In Italia è il Piemonte ad avere il più alto numero di specie vegetali autoctone con 3464, davanti a Toscana (3.370) e Lombardia (3.272) (Archivio Fotogramma)
2' di lettura

Sono 8195 le specie e sottospecie indigene, di cui 1708 endemiche, ovvero esclusive del territorio italiano. Nell'intero bacino mediterraneo, solo la Turchia ne ospita un numero maggiore

Con 8195 specie e sottospecie, l'Italia è il primo paese in Europa per flora autoctona. Il risultato emerge dall'elenco aggiornato di felci e affini, conifere e piante a fiore pubblicato sulla rivista internazionale "Plant Biosystems". Questa catalogazione è il frutto di un lavoro durato quasi 15 anni e portato avanti dal Gruppo per la Floristica, Sistematica ed Evoluzione della Società Botanica Italiana.
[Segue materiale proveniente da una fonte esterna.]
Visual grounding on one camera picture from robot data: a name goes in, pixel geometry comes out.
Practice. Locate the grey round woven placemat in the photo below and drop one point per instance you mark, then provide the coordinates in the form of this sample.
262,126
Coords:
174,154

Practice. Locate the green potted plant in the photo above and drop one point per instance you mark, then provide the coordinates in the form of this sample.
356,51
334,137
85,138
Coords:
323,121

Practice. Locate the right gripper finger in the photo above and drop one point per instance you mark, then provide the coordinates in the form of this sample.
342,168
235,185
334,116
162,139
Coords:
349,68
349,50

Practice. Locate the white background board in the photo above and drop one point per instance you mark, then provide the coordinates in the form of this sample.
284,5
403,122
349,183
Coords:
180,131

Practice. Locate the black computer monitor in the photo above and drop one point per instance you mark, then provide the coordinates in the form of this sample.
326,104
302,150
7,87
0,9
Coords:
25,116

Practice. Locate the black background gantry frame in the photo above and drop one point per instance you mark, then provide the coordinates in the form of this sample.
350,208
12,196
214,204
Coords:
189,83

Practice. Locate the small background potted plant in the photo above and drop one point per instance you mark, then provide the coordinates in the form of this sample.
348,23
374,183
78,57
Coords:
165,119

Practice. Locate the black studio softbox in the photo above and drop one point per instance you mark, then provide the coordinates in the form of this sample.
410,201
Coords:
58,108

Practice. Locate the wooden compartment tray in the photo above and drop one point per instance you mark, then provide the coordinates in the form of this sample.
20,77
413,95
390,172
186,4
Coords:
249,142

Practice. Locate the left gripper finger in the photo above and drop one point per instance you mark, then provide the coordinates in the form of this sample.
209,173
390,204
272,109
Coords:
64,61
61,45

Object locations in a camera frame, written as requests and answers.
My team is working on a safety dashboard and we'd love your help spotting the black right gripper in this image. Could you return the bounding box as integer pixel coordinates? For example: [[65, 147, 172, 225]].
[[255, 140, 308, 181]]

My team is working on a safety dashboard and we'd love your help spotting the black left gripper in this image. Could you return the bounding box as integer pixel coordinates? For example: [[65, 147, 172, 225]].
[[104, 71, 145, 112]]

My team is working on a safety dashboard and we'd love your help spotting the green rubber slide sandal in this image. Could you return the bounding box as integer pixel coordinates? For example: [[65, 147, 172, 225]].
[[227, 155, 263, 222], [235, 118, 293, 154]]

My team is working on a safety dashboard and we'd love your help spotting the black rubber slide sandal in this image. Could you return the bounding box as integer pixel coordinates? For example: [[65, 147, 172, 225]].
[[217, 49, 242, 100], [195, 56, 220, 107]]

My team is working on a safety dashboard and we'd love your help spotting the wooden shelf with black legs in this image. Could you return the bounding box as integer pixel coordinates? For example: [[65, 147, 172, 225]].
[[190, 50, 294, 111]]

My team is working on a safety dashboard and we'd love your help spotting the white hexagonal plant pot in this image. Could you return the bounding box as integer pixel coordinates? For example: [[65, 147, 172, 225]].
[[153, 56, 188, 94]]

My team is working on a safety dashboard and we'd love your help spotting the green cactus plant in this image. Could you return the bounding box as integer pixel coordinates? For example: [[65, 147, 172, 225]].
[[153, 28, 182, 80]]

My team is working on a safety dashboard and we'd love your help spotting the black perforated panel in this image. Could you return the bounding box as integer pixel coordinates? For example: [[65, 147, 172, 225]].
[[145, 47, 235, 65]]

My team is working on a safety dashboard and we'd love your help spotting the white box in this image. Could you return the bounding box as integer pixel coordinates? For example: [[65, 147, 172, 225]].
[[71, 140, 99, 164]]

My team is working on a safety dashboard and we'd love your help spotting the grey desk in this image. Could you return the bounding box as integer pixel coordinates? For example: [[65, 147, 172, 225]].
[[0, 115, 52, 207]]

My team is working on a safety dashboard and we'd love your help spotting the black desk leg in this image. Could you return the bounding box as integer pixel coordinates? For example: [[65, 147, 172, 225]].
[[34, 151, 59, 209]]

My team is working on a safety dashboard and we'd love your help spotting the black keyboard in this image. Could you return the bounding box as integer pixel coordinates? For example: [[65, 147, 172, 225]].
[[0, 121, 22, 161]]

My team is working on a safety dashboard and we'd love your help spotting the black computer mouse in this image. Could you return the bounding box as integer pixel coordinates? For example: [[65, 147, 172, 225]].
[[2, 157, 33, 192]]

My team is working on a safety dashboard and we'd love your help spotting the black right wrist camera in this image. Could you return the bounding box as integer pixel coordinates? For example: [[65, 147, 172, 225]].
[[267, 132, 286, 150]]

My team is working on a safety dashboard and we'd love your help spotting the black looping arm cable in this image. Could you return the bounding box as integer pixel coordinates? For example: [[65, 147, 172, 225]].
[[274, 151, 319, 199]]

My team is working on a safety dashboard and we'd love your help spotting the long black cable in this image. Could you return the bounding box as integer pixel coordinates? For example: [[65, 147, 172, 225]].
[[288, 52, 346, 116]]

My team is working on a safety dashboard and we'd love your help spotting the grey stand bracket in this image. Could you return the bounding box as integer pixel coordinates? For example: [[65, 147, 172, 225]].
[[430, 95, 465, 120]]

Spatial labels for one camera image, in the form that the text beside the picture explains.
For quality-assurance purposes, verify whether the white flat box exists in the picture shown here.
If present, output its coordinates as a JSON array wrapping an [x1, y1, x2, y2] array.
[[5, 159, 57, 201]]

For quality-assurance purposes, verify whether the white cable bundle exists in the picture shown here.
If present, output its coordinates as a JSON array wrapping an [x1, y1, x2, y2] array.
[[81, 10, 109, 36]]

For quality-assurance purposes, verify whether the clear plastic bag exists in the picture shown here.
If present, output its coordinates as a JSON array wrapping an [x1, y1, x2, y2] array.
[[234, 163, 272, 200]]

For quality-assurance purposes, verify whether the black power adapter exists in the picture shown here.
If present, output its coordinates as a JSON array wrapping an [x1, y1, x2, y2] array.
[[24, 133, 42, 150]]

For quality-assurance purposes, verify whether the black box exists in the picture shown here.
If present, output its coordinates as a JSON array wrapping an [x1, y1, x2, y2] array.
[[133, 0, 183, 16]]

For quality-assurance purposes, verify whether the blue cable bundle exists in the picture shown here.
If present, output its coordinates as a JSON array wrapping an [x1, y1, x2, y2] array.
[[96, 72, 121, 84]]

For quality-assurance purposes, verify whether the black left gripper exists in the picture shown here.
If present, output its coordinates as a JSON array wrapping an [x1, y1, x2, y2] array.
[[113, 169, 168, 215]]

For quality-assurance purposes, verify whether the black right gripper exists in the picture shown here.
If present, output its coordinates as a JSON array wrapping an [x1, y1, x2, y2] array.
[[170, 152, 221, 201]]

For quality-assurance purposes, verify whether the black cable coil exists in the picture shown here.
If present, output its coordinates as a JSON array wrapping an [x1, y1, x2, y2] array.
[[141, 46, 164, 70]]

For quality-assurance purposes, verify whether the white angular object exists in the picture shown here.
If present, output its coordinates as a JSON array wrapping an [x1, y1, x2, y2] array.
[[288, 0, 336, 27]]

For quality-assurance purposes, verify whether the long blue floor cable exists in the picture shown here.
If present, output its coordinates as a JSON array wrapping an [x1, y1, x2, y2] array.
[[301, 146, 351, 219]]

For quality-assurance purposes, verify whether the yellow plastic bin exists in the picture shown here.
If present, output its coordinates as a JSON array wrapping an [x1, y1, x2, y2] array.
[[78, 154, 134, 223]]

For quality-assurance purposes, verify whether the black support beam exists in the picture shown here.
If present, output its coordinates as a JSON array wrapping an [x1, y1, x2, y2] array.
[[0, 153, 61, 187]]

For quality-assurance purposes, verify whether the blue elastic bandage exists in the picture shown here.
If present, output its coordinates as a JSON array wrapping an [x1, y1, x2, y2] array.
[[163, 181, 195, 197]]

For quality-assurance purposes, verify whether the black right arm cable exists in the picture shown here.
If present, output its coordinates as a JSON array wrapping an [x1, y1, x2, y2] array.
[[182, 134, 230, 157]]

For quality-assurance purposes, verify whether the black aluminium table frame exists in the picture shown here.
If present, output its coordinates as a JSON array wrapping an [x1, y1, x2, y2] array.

La ricerca è stata coordinata da Fabrizio Bartolucci e Fabio Conti del Centro Ricerche Floristiche dell'Appennino dell'Università di Camerino e del Parco Nazionale del Gran Sasso e Monti della Laga; Lorenzo Peruzzi dell'Università di Pisa e Gabriele Galasso del Museo di Storia Naturale di Milano, con la collaborazione di 51 studiosi, tra italiani e stranieri.

Piemonte in testa

In Italia sono 8195 le specie e sottospecie vegetali autoctone. Di queste, 1708 sono endemiche, ovvero esclusive del territorio del nostro Paese. Ci sarebbero, inoltre, secondo gli esperti, 26 specie probabilmente estinte. Nell'intero bacino del Mediterraneo, che è considerato uno delle aree mondiali a maggiore biodiversità, solo la Turchia ospiterebbe un numero di specie più elevato. In Italia è poi il Piemonte a guidare la classifica interna con 3464 entità vegetali autoctone. A seguire ci sono la Toscana (3.370), la Lombardia (3.272), e l'Abruzzo (3.190).

Una base per il futuro

Negli ultimi anni le esplorazioni sul campo, la stesura di elenchi regionali e gli studi comparativi sulla flora italiana sarebbero aumentati in maniera notevole. Nonostante questo grande lavoro enciclopedico, però, secondo gli esperti, vi sarebbero ancora significative lacune di conoscenza ancora per numerose specie. Ecco perchè, spiega Fabio Conti del Centro Ricerche Floristiche dell'Appennino, "l'inventario appena pubblicato servirà come base tassonomica e nomenclaturale per ulteriori ricerche botaniche".